WHAT TO WORK ON: Give the lines again, unchanged, starting with the line containing "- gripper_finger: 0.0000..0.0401" and ending with the last line of the data below.

- - -

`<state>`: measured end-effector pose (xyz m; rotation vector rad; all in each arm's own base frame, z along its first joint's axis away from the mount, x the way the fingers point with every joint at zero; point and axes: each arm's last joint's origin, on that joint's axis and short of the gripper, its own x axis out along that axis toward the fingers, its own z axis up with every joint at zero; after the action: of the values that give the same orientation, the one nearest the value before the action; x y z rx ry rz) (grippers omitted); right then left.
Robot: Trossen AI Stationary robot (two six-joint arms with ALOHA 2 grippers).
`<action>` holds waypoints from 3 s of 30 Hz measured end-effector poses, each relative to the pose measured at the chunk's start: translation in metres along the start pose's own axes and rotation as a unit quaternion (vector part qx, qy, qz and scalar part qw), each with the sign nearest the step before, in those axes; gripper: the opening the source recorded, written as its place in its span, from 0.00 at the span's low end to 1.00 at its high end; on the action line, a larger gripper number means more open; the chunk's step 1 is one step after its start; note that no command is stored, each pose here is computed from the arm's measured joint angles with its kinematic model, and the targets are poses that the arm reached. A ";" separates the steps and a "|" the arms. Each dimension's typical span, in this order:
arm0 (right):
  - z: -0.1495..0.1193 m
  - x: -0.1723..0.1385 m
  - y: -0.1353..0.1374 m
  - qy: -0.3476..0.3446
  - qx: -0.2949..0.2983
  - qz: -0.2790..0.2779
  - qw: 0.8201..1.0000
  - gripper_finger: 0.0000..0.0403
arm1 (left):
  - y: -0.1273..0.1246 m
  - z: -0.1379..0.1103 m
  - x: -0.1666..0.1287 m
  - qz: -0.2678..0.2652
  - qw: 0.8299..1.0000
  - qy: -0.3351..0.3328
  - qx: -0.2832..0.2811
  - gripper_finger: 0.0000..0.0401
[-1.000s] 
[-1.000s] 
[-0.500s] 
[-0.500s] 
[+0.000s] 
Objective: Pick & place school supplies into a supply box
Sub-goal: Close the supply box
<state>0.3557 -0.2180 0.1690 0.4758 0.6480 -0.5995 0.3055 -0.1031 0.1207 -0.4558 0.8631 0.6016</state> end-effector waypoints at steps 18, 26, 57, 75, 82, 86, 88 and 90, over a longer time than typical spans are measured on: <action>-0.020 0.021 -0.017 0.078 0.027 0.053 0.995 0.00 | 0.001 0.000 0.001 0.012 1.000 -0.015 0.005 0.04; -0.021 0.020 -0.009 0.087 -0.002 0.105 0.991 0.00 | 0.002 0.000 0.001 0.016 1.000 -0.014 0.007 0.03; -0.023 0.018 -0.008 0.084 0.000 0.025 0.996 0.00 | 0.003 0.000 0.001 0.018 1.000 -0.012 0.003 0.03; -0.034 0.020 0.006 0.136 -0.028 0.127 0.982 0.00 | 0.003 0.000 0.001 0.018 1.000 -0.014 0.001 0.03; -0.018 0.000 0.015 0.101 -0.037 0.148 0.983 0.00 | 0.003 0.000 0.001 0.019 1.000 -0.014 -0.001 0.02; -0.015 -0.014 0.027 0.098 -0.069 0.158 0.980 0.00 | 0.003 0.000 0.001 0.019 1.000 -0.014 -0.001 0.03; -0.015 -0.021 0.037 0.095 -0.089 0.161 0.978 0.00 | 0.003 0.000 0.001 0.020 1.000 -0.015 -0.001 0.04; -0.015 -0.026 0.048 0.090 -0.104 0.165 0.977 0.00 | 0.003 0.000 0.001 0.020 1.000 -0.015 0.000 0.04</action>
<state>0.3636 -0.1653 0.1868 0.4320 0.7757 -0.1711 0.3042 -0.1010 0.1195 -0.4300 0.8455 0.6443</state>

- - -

ANSWER BOX:
  - gripper_finger: 0.0000..0.0401
[-1.000s] 
[-1.000s] 
[-0.500s] 
[-0.500s] 
[+0.000s] 
Objective: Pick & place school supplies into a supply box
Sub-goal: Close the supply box
<state>0.3557 -0.2180 0.1690 0.4758 0.6480 -0.5995 0.3055 -0.1031 0.1207 -0.4558 0.8631 0.6016</state> end-effector waypoints at steps 18, 26, 57, 75, 82, 86, 88 and 90, over a longer time than typical spans are measured on: <action>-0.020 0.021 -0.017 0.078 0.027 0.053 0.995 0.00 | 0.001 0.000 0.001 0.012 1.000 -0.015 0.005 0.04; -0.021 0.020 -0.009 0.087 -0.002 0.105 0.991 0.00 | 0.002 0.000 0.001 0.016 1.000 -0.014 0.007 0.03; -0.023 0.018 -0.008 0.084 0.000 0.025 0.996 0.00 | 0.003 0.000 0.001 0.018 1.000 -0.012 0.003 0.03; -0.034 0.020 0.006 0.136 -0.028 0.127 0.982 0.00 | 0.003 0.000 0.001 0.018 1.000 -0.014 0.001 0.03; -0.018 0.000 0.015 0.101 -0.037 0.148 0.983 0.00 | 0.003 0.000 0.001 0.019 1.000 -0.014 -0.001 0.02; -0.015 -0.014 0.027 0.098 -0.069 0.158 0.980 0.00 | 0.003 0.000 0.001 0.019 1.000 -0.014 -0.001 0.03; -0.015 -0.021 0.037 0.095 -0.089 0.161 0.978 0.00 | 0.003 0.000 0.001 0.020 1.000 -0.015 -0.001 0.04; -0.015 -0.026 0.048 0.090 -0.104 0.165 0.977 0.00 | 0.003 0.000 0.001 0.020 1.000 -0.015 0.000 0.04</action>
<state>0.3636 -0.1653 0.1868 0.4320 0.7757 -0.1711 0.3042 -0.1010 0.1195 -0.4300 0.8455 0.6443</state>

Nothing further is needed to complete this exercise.